IV.2.4. Les économistes et l’ordre public

Le milieu des années 1960 marqua une escalade de la violence des manifestations. La disparition de figures emblématiques de la contestation sociale, Malcolm X (1965) puis Luther King (1968), attisa les tensions avec les groupes minoritaires, notamment les Black Panthers. Le nombre d’émeutes qui ébranlèrent le pays crût exponentiellement durant la période passant de 2 émeutes en 1962 à 9 émeutes en 1964, puis à 36 émeutes en 1966 pour culminer en 1967 et 1968 aux alentours de 135 émeutes (Myers, 1997). L’attention portée aux revendications sociales s’accrut également par l’usage des médias, la télévision couvrant pour la première fois de tels évènements, accentuant leur caractère dramatique. En 1967, deux émeutes bouleversèrent particulièrement l’opinion publique, celles de Newark, dans la banlieue de New York, et celles de Detroit278.

Face à la montée rapide et violente symbolisées par les émeutes de Newark et Detroit, le président Johnson créa une commission composée de nombreux chercheurs en sciences sociales afin traiter les problèmes d’ordre public. La tâche de cette National Advisory Commission on Civil Disorders, (surnommée Kerner Commission) était de faire la lumière sur ce qui s’était passé, de comprendre pourquoi certaines villes étaient touchées et d’autres non, et de proposer des solutions concrètes au problème des émeutes urbaines. Le rapport de la commission fut rendu le 31 juillet 1968. En accord avec le credo de le « Great Society », les chercheurs pensaient que les émeutes provenaient d’un sentiment de privation et de manque d’accès aux structures politiques des minorités. Les minorités étant également une population pauvre (économiquement et socialement), coupée des mécanismes traditionnels de contrôle social, ce qui favorisait les manifestations de violence (Myers, 1997). Celles-ci avaient eu pour cible les symboles de l’Amérique des blancs.

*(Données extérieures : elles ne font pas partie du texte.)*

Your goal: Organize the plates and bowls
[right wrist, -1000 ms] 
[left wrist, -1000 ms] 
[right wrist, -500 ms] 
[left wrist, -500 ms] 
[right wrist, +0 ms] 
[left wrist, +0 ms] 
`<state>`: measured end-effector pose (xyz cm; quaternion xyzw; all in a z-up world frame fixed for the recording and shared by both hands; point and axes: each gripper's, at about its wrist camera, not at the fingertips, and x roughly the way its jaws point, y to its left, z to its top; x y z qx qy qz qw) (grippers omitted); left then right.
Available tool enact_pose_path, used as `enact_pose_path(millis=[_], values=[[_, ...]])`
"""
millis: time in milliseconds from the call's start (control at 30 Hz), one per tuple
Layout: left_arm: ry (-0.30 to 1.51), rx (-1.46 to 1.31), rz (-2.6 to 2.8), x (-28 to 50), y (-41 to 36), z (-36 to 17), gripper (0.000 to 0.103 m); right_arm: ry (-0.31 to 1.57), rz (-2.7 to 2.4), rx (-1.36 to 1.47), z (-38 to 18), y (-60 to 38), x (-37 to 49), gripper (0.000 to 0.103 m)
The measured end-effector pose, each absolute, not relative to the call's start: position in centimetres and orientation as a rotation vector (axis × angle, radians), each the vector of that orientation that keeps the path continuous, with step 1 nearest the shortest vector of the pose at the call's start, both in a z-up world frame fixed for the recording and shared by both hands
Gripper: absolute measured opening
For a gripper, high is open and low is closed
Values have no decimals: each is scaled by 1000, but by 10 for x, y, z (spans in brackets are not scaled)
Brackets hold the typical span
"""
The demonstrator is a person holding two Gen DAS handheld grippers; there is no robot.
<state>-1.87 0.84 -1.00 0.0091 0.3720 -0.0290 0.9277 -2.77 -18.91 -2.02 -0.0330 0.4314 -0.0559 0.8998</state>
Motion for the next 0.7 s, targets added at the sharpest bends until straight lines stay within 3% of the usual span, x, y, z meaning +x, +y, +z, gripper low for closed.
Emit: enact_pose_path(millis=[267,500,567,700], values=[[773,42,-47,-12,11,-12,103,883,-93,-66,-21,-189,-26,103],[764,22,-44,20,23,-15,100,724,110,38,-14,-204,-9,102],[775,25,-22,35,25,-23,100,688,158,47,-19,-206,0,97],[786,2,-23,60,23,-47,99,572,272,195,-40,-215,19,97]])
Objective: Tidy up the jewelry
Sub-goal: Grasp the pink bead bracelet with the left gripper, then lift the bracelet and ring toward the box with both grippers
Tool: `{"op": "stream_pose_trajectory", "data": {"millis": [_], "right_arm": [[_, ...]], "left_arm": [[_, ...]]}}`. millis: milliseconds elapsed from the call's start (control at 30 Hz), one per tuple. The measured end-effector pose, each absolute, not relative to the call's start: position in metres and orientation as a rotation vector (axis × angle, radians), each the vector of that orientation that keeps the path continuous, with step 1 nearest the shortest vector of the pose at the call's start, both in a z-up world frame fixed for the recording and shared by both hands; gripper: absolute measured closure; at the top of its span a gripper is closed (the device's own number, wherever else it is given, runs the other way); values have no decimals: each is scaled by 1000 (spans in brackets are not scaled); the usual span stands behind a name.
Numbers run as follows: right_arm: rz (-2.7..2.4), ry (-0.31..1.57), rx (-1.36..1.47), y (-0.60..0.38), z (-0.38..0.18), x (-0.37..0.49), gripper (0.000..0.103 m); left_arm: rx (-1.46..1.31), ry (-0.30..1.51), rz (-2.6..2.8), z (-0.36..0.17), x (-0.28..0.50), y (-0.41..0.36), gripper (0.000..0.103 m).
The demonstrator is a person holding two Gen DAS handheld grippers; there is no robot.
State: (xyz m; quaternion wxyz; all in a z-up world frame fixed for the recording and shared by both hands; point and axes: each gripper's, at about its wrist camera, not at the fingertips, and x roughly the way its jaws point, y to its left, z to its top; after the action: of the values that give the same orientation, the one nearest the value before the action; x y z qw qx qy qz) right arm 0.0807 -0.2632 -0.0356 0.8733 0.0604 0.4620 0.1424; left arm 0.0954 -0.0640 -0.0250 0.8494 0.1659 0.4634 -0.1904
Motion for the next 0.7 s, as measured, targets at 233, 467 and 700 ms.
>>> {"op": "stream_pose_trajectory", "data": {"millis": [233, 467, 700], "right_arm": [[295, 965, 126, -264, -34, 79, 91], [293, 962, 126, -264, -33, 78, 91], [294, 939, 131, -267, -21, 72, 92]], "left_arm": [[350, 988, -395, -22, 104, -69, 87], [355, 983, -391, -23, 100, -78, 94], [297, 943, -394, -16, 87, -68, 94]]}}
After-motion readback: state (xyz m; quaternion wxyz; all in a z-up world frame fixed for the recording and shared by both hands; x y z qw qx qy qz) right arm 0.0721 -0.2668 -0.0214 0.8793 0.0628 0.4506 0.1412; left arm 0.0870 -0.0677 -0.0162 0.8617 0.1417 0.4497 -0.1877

Les émeutes, comme le crime, devaient êtres combattues en proposant de nouvelles perspectives d’avenir pour les résidents des ghettos noirs. Le rapport recommandait la suppression immédiate de la ségrégation dans les écoles, la création de 2 millions d’emplois en collaboration avec le secteur privé, et la fourniture d’un parc de logements à loyer modéré en concomitance avec des programmes de rénovation urbaine (Dawley & Osterloh, 1968). C’est sur les problèmes urbains que Downs était intervenu. Downs était Senior Vice President de la Real Estate Research Corporation (RERC), une entreprise montée en 1931 par son père, James C. Downs, et qui avait pour activité la recherche et l’analyse dans le domaine de l’immobilier et l’urbanisme. Downs fut un consultant régulier pour le Department of Housing and Urban Developement ou le Department of Health, Education, and Welfare sous Johnson, mais également sous Nixon. Downs fut engagé dans un premier temps comme simple consultant pour la commission, mais après qu’une grande partie des chercheurs eurent été congédiés, suivant la production d’un rapport très controversé, The Harvest of American Racism, Downs occupa une position plus centrale (Metzger, 2000)279.

Dès l’été 1967, Downs s’était intéressé au problème de la ségrégation urbaine. Il avait rédigé une ébauche de son article « Alternative Futures for the American Ghetto » (1970) qui servit de fondement pour sa contribution à la Kerner Commission, « The Future of the Cities »280. Suivant Downs, le rapport de la commission avait pointé trois types de politiques possibles. La première consistait à prolonger les politiques existantes, ce qui contribuerait à renforcer la tendance d’une société à deux vitesses. La deuxième option, le « choix de l’enrichissement », laisserait la séparation sociale et géographique actuelle entre les blancs et les minorités inchangée, mais développerait de vastes moyens pour le développement des ghettos. La dernière option, défendue par Downs et la commission, consistait à développer les politiques d’intégration afin d’améliorer la mixité sociale dans les quartiers (Dawley & Osterloh, 1968 ; Fava, 1972). Le texte de 1967 mentionnait une idée qui n’avait pas été reprise dans le rapport de la commission, mais qui, pour Downs (1970), était fondamentale pour toute stratégie de réhabilitation des ghettos américains : la « loi de la dominance ». Sa teneur provocatrice s’inscrivait mal dans l’esprit du rapport. Elle avançait que les blancs accepteraient un cadre de mixité sociale avec les noirs (dans les écoles de leurs enfants, par exemple) s’ils avaient la garantie qu’ils resteraient le groupe dominant (Fava, 1972, Metzger, 2000). Cela menait donc Downs à soutenir l’instauration de quotas de minorités par quartier, une idée critiquée par certaines recensions de son livre de 1970 (voir par exemple, Tietenberg, 1971). Cette idée fut appuyée par Downs à l’occasion de son témoignage devant le Select Committee on Equal Educational Opportunity du Sénat, le 1er septembre 1970 (Fava, 1972).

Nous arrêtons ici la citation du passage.